Constrained Diffusion Implicit Models
Authors
Vivek Jayaram, John Thickstun, Ira Kemelmacher-Shlizerman, and Steve Seitz
Project Page
(Coming Soon)
Paper
(Coming Soon)
Summary
We solve noisy linear inverse problems with diffusion models. The method is fast and addresses many problems like inpainting, super-resolution, gaussian deblur, and poisson noise.
Getting started
Recommended environment: Python 3.11, Cuda 12, Conda. For lower verions please adjust the dependencies below.
1) Clone the repository
git clone https://github.com/vivjay30/cdim
cd cdim
2) Install dependencies
conda create -n cdim python=3.11
conda activate cdim
pip install -r requirements.txt
pip install torch==2.4.1+cu124 torchvision-0.19.1+cu124 --extra-index-url https://download.pytorch.org/whl/cu124
Inference Examples
We recommend using the ddpm models from the diffusers library. These are better and can be run without any manual downloading. Model will be downloaded on first run. The run will produce a noisy_measurement.png and output.png. The ouptut directory can be passed as an argument.

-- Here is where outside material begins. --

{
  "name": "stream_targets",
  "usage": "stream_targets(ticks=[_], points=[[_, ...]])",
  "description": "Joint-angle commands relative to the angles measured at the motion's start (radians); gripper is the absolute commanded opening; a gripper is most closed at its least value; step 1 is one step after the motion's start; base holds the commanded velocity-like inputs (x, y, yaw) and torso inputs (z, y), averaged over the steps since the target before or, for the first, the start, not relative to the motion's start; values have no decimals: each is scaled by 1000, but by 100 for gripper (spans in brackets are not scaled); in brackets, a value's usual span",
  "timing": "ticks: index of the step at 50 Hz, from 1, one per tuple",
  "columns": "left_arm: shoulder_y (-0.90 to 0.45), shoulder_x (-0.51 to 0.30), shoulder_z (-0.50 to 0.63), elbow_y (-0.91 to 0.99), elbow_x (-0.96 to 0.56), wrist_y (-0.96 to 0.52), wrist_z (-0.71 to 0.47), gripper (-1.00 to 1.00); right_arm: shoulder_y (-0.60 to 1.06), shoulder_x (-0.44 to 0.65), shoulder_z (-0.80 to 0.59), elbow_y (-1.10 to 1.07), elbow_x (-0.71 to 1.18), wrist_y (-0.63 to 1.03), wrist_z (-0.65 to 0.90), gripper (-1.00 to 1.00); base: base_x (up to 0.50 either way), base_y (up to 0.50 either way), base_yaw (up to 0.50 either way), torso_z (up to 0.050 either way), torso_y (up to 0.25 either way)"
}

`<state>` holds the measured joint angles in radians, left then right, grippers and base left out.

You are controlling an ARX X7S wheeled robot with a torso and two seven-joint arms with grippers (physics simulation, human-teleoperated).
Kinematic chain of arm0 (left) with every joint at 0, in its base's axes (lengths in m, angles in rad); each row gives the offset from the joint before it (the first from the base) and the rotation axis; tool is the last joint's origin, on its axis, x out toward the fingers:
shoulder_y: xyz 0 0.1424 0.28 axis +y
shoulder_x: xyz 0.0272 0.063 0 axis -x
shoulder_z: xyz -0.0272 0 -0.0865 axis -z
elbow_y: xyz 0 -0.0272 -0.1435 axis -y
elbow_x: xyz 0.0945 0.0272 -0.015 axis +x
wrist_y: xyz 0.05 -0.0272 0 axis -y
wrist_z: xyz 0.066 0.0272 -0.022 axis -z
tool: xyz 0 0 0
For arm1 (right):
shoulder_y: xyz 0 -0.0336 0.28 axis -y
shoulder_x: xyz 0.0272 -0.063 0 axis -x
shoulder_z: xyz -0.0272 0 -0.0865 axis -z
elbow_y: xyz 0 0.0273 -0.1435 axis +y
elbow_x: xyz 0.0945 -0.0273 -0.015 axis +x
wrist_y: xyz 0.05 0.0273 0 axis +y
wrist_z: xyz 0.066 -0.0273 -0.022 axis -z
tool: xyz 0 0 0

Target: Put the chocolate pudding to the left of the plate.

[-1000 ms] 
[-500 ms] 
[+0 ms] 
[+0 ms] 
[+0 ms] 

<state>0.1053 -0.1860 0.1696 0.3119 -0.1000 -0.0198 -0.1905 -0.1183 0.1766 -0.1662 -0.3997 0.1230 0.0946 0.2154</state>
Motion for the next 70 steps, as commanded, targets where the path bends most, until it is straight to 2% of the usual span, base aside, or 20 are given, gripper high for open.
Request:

You can use kl optimization instead of l2 with the --loss kl
flag.
CelebHQ Inpainting Example
python inference.py sample_images/celebhq_00001.jpg 50 3 operator_configs/box_inpainting_config.yaml noise_configs/gaussian_noise_config.yaml google/ddpm-celebahq-256
LSUN Churches Gaussian Deblur Example
python inference.py sample_images/lsun_church.png 50 3 operator_configs/gaussian_blur_config.yaml noise_configs/gaussian_noise_config.yaml google/ddpm-church-256
Poisson Noise Example
python inference.py sample_images/celebhq_29999.jpg 50 3 operator_configs/identity_operator_config.yaml noise_configs/poisson_noise_config.yaml google/ddpm-celebahq-256 --loss kl --eta-type gradnorm
Discrete KL with Bimodal Noise Example
An example to show discrete KL on a non-standard noise distirbution
python inference.py sample_images/celebhq_00001.jpg 200 1 operator_configs/box_inpainting_config.yaml noise_configs/bimodal_noise_config.yaml google/ddpm-celebahq-256 --loss categorical_kl --lambda-val 2 --eta-type gradnorm
FFHQ and Imagenet Models
These models are generally not as strong as the huggingface ddpm models, but are used for comparisons with baseline methods.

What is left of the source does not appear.